__Input data__
Start of Block

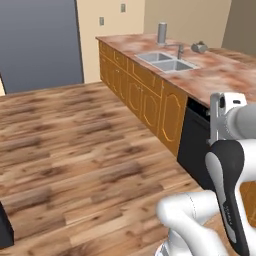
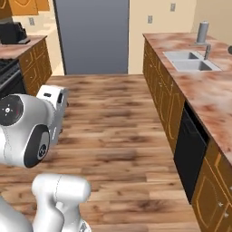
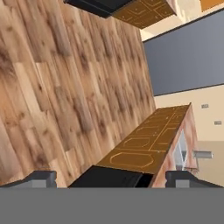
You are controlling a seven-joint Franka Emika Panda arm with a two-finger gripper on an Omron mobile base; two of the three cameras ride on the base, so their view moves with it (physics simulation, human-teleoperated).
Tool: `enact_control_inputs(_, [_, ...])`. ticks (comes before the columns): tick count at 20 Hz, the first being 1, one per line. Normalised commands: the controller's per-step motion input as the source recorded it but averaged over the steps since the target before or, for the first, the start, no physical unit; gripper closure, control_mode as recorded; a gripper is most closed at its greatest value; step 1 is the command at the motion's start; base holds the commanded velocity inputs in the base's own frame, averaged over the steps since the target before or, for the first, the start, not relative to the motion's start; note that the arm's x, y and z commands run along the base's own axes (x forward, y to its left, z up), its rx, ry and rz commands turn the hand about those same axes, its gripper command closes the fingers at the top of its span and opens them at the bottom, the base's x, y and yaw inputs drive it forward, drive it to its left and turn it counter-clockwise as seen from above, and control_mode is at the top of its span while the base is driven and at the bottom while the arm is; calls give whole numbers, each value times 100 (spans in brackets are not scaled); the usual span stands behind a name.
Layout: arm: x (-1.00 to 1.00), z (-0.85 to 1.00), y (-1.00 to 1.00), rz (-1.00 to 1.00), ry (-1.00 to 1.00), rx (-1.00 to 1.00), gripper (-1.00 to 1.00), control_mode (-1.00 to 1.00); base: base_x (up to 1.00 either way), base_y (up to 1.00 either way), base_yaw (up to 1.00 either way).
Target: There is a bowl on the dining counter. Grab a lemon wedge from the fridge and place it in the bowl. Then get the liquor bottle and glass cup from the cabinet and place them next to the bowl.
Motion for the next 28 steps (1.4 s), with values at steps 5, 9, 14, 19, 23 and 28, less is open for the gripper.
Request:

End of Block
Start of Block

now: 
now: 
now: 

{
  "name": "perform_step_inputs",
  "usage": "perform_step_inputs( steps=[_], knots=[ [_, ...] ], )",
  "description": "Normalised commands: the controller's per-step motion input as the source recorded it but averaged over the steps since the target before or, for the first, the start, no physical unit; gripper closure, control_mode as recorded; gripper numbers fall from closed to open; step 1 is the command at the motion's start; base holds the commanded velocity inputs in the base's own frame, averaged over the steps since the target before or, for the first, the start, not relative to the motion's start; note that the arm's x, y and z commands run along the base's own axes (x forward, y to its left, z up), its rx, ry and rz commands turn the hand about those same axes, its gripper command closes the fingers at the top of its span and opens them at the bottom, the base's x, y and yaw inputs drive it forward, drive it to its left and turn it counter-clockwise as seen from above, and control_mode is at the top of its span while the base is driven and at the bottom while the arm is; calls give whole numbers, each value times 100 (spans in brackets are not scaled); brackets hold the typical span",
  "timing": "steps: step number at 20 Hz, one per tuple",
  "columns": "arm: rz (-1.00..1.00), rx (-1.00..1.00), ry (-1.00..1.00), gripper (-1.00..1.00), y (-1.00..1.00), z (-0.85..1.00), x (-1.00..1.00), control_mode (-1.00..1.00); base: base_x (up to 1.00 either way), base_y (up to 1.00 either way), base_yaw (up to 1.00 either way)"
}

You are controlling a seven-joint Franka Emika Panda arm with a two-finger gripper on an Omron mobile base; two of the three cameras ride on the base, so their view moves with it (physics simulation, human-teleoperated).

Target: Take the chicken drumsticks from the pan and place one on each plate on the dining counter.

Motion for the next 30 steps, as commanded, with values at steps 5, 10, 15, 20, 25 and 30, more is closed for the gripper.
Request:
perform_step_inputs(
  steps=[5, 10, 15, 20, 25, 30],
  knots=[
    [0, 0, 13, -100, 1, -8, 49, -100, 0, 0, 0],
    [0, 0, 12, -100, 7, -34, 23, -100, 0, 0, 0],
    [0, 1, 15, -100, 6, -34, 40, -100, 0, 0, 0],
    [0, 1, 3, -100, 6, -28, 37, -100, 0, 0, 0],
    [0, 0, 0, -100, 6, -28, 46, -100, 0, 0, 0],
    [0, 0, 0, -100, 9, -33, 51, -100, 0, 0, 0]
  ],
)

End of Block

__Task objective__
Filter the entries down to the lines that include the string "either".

__Reply__
Layout: arm: x (-1.00 to 1.00), z (-0.85 to 1.00), y (-1.00 to 1.00), rz (-1.00 to 1.00), ry (-1.00 to 1.00), rx (-1.00 to 1.00), gripper (-1.00 to 1.00), control_mode (-1.00 to 1.00); base: base_x (up to 1.00 either way), base_y (up to 1.00 either way), base_yaw (up to 1.00 either way).
  "columns": "arm: rz (-1.00..1.00), rx (-1.00..1.00), ry (-1.00..1.00), gripper (-1.00..1.00), y (-1.00..1.00), z (-0.85..1.00), x (-1.00..1.00), control_mode (-1.00..1.00); base: base_x (up to 1.00 either way), base_y (up to 1.00 either way), base_yaw (up to 1.00 either way)"

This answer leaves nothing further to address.